Everything from the line with "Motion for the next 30" through the end of the entries must be transcribed exactly; no other lines belong in the answer.

**** Data for analysis ****

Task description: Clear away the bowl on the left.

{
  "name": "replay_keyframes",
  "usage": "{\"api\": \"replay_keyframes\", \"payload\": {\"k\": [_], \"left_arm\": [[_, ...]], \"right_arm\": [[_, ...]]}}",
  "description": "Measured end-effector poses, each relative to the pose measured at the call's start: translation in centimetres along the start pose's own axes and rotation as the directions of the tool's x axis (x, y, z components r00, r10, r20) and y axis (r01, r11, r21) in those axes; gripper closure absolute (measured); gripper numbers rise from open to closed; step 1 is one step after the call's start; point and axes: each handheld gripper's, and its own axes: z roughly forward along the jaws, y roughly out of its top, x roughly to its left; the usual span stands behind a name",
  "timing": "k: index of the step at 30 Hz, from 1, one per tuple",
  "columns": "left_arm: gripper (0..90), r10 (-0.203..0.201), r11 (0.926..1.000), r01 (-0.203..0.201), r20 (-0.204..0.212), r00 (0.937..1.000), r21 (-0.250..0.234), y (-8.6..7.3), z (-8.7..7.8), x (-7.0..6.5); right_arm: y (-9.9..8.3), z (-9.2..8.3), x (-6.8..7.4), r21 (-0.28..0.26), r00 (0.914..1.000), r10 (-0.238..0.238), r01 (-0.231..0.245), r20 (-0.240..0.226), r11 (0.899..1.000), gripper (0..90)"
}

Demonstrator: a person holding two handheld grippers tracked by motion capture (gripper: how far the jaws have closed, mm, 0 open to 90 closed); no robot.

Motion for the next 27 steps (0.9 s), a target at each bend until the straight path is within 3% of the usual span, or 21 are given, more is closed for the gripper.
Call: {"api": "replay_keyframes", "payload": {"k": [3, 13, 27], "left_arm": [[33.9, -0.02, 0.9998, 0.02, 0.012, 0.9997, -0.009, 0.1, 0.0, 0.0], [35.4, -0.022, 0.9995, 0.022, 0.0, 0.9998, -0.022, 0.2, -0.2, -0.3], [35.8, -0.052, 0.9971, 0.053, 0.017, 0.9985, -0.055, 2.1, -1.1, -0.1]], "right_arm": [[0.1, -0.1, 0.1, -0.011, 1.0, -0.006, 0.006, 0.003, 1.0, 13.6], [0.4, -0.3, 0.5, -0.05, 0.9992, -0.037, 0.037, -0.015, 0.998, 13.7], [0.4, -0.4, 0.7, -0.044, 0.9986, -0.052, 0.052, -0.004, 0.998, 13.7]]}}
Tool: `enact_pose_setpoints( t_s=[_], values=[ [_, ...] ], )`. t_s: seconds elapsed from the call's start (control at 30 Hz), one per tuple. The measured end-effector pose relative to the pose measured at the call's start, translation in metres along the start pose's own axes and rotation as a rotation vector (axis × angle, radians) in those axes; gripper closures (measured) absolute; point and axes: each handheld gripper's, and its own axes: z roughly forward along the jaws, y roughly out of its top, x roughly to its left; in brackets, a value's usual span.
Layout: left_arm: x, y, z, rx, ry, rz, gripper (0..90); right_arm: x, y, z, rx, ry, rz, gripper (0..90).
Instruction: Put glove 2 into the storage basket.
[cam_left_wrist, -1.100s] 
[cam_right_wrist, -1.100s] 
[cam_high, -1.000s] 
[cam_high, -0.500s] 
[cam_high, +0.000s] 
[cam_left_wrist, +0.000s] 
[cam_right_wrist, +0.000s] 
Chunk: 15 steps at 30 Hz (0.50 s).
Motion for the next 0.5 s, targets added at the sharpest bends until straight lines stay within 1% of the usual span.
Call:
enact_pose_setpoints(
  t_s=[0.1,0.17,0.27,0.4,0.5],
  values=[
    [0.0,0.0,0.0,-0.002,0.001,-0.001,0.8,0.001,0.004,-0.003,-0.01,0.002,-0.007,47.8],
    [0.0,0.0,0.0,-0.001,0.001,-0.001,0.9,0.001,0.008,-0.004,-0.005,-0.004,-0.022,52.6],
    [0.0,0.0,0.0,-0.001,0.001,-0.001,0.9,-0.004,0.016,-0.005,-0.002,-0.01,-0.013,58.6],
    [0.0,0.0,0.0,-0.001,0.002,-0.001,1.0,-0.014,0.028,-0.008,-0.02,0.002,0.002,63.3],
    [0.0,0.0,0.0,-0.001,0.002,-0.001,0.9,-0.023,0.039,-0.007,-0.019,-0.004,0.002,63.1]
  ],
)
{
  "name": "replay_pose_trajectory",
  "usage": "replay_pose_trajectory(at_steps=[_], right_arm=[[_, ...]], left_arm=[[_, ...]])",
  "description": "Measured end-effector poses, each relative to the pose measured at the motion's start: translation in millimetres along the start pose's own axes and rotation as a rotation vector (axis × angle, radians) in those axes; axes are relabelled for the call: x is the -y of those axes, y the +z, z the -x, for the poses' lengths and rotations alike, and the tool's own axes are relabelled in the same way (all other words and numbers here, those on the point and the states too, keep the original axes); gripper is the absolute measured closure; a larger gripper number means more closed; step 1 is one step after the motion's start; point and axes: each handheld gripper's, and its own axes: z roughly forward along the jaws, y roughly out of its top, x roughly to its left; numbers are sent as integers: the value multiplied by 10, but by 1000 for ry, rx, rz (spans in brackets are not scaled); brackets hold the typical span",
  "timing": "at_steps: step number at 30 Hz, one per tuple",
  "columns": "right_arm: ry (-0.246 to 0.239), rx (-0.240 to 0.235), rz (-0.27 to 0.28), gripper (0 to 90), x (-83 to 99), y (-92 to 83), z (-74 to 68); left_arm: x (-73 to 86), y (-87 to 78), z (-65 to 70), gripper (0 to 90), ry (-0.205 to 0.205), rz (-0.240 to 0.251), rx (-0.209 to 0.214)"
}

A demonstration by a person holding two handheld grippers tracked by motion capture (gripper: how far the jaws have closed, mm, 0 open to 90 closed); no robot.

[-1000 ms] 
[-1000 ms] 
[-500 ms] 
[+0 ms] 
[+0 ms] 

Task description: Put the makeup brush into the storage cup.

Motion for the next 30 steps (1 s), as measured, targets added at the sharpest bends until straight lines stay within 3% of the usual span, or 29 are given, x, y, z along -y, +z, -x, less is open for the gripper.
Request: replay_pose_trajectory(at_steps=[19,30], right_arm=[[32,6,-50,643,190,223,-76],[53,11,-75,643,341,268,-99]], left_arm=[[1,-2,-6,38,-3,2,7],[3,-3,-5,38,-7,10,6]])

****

#### Task answer:
Motion for the next 30 steps (1 s), as measured, targets added at the sharpest bends until straight lines stay within 3% of the usual span, or 29 are given, x, y, z along -y, +z, -x, less is open for the gripper.
Request: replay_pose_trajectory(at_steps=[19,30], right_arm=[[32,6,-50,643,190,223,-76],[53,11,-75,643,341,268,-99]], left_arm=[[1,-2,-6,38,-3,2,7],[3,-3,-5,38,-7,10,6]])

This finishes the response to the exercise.